### INSTRUCTIONS TO FOLLOW
Scan the listing below and copy each line holding the word "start".

------------------------------

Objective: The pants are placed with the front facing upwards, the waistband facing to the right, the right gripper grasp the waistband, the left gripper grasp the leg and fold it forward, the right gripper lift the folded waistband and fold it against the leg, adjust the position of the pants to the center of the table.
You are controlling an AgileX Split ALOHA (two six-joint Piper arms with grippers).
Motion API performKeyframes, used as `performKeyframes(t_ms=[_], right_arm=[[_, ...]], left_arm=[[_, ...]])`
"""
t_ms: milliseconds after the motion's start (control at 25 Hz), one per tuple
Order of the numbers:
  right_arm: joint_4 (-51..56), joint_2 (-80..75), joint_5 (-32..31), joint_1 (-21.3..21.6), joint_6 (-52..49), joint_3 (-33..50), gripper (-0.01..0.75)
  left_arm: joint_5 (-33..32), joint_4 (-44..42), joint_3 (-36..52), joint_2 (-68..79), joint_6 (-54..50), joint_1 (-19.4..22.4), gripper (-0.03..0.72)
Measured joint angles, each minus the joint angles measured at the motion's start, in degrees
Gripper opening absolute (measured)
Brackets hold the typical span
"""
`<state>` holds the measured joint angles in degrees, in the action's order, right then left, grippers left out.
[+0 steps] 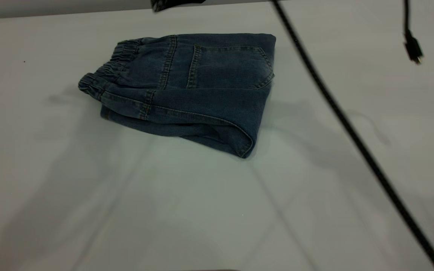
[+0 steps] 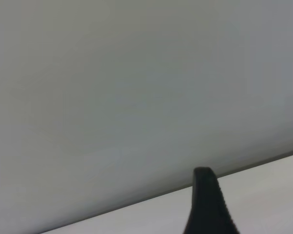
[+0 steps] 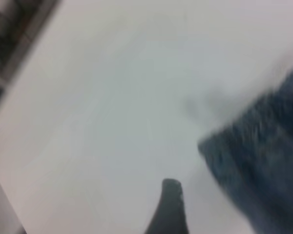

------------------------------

### REPLY TO THE EXERCISE
t_ms: milliseconds after the motion's start (control at 25 Hz), one per tuple
Measured joint angles, each minus the joint angles measured at the motion's start, in degrees

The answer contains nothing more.